Mas a fundadora da instituição, Ali Stunt - diagnosticada com câncer de pâncreas em 2007 aos 41 anos - defende a campanha.

"Quando eu fui diagnosticada, fiquei horrorizada ao saber a taxa de sobrevivência e realmente encontrei-me desejando ter outro tipo de câncer. Eu entendo que qualquer tipo de câncer é horrível, não menos câncer de mama com metástase (que se espalhou), e não desejo câncer pra ninguém. Mas há pacientes com câncer de pâncreas que preferem ter outro tipo com um melhor prognóstico como mama ou testículo",disse ao site do jornal britânico "Daily Mail".

"82% dos pacientes com câncer de pâncreas vão morrer dentro de um ano e a expectativa média de vida é de 4 a 6 meses", acrescenta.

A campanha polêmicaReprodução

Ela afirma que muitos pacientes sequer ouviram falar do câncer de pâncrea antes de serem diagnosticados com a doença, apesar dele ser o nono câncer mais comum no Reino Unido e a quinta causa mais comum de morte por câncer, matando 8.000 pessoas no país a cada ano.

Ela continua: "Ter consciência é fundamental para o diagnóstico precoce e isso é particularmente verdadeiro no caso do câncer de pâncreas. Apesar dos nossos melhores esforços e de outras organizações de câncer de pâncreas, por 40 anos pacientes com câncer pancreático no Reino Unido têm enfrentado o mesmo prognóstico sombrio."

Mas, em um comunicado, Chris Askew, diretor executivo da "Breakthrough Breast Cancer", disse: "Nós lutaremos fortemente contra qualquer instituição que sugira que um tipo de câncer é preferível a outro".
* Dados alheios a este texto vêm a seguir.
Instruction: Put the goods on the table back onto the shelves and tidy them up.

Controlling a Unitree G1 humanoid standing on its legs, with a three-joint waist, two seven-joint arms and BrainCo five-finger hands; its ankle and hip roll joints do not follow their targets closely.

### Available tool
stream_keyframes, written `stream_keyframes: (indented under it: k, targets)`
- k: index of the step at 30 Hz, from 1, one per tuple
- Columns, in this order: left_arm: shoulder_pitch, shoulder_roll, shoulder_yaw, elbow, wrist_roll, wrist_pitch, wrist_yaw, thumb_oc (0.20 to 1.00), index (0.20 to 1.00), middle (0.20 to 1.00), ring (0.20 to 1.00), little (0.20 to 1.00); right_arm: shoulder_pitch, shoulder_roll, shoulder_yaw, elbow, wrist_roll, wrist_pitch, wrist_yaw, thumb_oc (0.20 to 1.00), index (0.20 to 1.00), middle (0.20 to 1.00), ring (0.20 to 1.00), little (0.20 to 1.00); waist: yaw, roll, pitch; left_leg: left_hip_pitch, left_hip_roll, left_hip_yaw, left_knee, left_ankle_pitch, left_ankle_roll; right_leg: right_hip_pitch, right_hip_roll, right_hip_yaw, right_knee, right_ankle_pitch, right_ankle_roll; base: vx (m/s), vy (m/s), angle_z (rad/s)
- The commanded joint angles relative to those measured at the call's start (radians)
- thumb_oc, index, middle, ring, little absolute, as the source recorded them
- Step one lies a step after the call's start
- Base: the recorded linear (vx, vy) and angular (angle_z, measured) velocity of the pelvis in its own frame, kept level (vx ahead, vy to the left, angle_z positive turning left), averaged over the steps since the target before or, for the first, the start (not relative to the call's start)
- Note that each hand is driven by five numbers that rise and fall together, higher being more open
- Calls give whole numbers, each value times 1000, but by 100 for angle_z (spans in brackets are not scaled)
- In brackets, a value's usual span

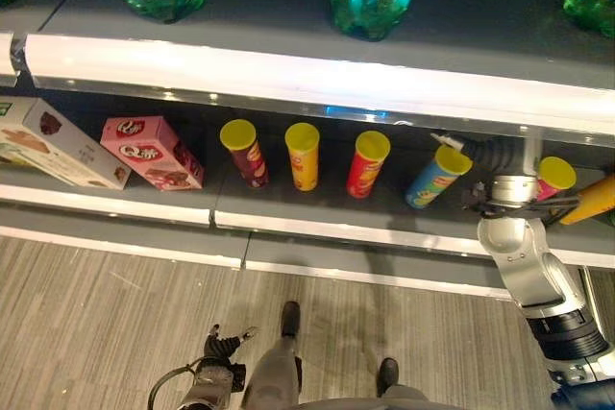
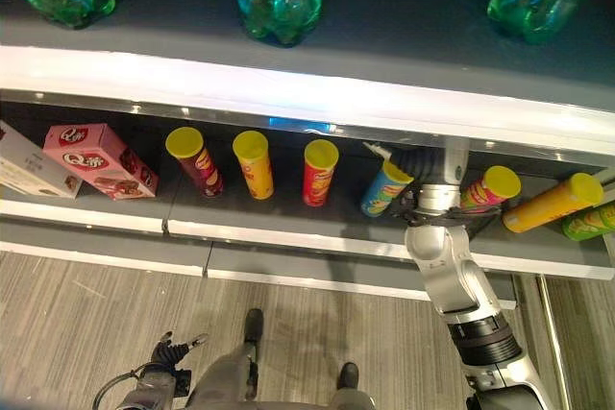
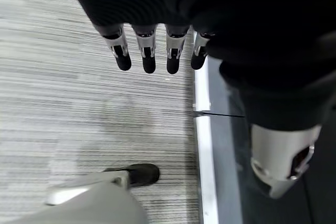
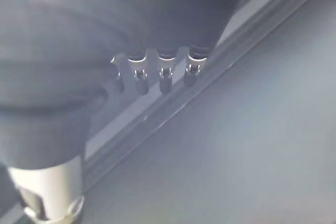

"Acreditamos que a fundação "Pancreatic Cancer Action" faz exatamente isso. Eu ainda tenho que encontrar uma mulher com câncer de mama que se considere de alguma forma sortuda de ter recebido esse diagnóstico", diz Askew.

"É absolutamente enganoso sugerir que o câncer de mama é uma forma mais desejável de câncer. Câncer não discrimina; 12.000 mulheres morrem a cada ano de câncer de mama no Reino Unido e mais de 8.000 pessoas morrem por ano de câncer no pâncreas, o que é realmente devastador.Mais de 160.000 pessoas perderam suas vidas ao câncer no Reino Unido em 2011, é preciso evitar uma competição no câncer "e trabalhar juntos para acabar com este fardo inaceitável", informa.

"É claro que reconheço o trabalho de todas as instituições dedicadas a parar o câncer, e espero que possamos colaborar para impedir as pessoas de adoecer e morrer de todos os todos os tipos da doença", finaliza ele.